Jill and Jeff’s Backyard Honey Harvest
New to beekeeping, Jill and Jeff installed hives and 20,000 bees in their backyard in the spring of 2014. You can imagine their thrill when they were able to harvest a combs-worth after only a couple of months.
Jill wrote a guest post for us about their first bonus harvest, describing each step. At the end, she said that they were told to leave the bees “at peace” for the rest of the year until this summer. So, during the winter, they studied their beekeeping reference books, and watched the bees come and go from afar.
When Jeff could see that the frames were more than 80% full of honey (he would lift the lid to check on them from time to time), he donned his trusty bee hood and pulled out two honey-comb laden frames from the hives.
What’s most fascinating about this year’s harvest is seeing both the virgin honey (at left) and the brood honey (at right). The brood honey comes from the comb that housed baby bees at one point, whereas the virgin honey comes from a frame without the bee raising foundation.
Excited to taste their harvest, they pressed the honey out of the combs and into glass tumblers, many many ounces worth – likely 2 quarts all told.
Jill gave a spoonful of each kind to Justine and I so we could see for ourselves how profoundly different the brood honey tastes from the virgin honey. The virgin honey is smooth and bright in its sweetness, whereas the brood honey is much more earthy and even nutty.

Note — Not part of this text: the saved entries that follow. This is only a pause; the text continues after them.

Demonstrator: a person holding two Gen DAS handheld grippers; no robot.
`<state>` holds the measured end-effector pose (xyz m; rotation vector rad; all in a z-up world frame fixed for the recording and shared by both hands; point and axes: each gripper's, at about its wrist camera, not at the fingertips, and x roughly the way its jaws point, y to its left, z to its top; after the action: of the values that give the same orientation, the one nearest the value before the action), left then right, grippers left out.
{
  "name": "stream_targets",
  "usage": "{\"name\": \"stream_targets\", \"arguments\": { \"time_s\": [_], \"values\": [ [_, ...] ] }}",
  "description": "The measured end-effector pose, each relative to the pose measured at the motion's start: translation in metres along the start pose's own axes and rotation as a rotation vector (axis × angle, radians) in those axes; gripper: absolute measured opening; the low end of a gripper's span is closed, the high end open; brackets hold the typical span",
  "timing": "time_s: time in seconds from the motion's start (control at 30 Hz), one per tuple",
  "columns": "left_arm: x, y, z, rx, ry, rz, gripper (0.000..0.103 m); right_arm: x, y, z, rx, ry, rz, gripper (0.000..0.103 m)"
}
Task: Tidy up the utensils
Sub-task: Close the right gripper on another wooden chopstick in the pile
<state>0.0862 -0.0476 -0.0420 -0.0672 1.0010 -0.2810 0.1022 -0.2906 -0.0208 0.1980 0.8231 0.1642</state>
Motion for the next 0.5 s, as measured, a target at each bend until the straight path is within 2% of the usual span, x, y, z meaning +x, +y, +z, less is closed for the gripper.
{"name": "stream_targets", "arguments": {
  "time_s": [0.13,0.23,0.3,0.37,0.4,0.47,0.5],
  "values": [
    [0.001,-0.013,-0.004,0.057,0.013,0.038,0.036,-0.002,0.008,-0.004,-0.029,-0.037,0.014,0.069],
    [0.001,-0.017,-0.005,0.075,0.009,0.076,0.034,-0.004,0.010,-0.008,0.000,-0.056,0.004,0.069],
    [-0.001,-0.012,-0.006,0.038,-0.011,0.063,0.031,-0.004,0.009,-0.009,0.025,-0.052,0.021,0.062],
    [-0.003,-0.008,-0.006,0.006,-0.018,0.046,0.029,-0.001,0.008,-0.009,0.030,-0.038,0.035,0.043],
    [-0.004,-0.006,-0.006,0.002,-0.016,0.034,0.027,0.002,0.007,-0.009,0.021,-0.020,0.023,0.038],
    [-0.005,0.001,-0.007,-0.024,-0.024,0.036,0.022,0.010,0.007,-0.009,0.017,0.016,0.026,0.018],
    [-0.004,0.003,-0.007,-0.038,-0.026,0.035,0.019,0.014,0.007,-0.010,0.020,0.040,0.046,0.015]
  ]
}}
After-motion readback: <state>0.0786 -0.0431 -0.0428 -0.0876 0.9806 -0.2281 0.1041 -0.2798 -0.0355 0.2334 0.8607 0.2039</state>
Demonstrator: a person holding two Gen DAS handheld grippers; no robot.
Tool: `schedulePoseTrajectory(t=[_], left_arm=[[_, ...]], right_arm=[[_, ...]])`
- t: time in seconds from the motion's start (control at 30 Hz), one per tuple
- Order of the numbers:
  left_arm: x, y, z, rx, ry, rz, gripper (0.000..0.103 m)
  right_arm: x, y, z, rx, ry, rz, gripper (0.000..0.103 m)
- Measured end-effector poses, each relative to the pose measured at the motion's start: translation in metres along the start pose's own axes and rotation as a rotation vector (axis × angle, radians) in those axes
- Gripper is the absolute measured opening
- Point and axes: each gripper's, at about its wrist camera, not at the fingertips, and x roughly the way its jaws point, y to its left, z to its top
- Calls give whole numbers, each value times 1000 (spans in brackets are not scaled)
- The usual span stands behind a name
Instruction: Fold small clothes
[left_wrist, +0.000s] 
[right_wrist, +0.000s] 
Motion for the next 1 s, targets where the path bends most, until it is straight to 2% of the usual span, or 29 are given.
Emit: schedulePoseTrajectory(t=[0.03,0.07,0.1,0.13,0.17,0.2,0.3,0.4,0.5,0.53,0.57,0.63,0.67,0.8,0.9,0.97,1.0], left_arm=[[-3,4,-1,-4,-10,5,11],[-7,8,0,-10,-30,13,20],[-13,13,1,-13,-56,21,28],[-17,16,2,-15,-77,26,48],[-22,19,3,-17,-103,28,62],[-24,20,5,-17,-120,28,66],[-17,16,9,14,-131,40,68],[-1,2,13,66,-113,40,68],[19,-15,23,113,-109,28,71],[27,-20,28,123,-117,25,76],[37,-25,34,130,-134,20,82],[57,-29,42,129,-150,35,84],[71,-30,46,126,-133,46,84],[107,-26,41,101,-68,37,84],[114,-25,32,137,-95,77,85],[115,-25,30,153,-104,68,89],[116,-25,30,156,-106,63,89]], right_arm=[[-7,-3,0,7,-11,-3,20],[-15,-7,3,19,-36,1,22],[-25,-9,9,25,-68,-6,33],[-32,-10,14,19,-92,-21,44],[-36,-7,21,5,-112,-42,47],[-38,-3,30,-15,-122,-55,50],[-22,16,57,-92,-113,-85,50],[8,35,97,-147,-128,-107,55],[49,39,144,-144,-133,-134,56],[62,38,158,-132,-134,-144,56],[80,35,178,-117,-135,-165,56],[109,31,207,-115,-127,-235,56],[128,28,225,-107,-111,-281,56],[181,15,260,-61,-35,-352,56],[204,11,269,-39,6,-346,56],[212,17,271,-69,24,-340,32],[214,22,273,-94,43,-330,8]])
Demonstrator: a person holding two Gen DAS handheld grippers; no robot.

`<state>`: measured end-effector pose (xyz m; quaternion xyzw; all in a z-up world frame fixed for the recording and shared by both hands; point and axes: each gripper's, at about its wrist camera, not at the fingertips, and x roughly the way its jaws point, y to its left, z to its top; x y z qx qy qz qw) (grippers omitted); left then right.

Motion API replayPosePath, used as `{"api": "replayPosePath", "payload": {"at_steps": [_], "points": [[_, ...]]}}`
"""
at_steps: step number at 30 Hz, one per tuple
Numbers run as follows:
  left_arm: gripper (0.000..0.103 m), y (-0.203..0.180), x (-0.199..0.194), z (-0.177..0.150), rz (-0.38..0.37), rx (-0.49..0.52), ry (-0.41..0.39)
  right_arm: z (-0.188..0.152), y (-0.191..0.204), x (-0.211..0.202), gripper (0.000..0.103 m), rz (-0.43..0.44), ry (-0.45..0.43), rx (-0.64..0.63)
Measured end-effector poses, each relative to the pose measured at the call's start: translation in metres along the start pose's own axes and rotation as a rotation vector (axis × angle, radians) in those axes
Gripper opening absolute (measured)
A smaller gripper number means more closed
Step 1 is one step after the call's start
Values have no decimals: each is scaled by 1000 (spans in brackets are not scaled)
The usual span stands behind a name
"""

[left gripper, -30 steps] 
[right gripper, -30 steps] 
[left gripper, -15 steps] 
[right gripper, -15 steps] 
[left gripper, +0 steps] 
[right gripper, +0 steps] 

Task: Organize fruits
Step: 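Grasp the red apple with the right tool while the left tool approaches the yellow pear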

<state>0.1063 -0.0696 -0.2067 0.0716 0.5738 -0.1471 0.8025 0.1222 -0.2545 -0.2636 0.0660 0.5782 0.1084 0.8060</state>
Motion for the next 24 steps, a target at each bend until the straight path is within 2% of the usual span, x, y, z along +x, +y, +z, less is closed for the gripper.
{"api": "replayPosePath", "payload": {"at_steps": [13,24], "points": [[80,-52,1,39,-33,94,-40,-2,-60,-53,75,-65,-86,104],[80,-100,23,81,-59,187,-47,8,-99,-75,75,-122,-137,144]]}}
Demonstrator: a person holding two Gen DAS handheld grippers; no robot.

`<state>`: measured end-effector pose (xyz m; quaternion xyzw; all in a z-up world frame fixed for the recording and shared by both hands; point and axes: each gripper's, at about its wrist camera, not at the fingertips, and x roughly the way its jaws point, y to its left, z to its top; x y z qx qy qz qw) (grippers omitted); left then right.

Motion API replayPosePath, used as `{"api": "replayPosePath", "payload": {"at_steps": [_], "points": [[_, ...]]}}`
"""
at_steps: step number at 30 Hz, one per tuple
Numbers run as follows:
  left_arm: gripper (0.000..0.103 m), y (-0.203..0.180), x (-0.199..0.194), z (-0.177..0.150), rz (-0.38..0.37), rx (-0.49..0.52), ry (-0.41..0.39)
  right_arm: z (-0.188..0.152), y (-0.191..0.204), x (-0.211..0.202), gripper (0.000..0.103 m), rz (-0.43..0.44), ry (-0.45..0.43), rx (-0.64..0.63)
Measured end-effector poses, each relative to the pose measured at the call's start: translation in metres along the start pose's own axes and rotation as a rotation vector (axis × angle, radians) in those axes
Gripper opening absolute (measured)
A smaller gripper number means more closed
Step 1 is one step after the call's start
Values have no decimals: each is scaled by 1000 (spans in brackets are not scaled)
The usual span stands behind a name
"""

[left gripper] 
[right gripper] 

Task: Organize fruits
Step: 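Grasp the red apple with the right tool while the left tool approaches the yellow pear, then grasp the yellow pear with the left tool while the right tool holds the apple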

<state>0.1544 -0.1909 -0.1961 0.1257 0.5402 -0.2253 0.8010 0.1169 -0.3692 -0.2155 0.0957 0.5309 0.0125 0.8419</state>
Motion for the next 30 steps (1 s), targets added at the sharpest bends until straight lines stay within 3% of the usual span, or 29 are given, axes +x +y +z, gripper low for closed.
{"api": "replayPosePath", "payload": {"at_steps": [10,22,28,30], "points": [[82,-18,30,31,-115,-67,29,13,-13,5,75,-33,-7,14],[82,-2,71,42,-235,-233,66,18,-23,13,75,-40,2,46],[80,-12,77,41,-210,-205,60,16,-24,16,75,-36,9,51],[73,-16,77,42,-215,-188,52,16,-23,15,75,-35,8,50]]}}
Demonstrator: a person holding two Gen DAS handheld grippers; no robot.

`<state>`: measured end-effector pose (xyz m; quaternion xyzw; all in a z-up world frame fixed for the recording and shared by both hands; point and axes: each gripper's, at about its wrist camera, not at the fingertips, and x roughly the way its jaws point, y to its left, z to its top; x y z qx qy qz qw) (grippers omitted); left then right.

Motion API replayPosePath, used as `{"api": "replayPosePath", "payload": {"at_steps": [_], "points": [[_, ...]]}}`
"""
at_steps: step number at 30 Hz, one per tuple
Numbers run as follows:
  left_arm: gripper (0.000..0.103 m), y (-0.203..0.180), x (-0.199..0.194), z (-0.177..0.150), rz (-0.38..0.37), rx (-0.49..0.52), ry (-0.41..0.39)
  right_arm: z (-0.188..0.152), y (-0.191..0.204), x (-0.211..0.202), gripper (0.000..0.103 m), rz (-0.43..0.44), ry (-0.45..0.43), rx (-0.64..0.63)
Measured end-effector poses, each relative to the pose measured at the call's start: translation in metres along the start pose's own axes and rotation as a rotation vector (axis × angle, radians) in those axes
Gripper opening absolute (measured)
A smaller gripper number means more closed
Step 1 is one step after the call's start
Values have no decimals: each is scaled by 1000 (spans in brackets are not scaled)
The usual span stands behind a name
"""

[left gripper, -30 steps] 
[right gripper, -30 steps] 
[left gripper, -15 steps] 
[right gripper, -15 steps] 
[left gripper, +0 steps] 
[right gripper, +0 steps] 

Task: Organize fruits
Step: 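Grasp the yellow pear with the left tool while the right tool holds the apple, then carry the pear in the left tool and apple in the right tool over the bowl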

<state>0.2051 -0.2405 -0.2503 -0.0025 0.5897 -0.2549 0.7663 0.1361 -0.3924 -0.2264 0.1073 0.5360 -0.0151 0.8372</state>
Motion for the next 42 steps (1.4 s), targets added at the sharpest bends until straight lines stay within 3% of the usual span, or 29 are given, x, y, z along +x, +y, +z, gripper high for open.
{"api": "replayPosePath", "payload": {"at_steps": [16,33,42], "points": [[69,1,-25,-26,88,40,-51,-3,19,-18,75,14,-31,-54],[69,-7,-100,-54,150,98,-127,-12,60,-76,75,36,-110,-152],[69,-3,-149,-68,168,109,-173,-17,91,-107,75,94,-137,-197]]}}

Both were amazingly delicious.
This is how the brood honeycomb looks after extracting most of the honey; after a day or so, the honey is still seeping out.
Jill has started funneling the honey into glass jars they ordered online.
Each one etched with a hive and the words “8 ounces pure honey.”
Jill and Jeff have so much honey, comb, and pollen that Jill is thinking of other projects to do like making candles.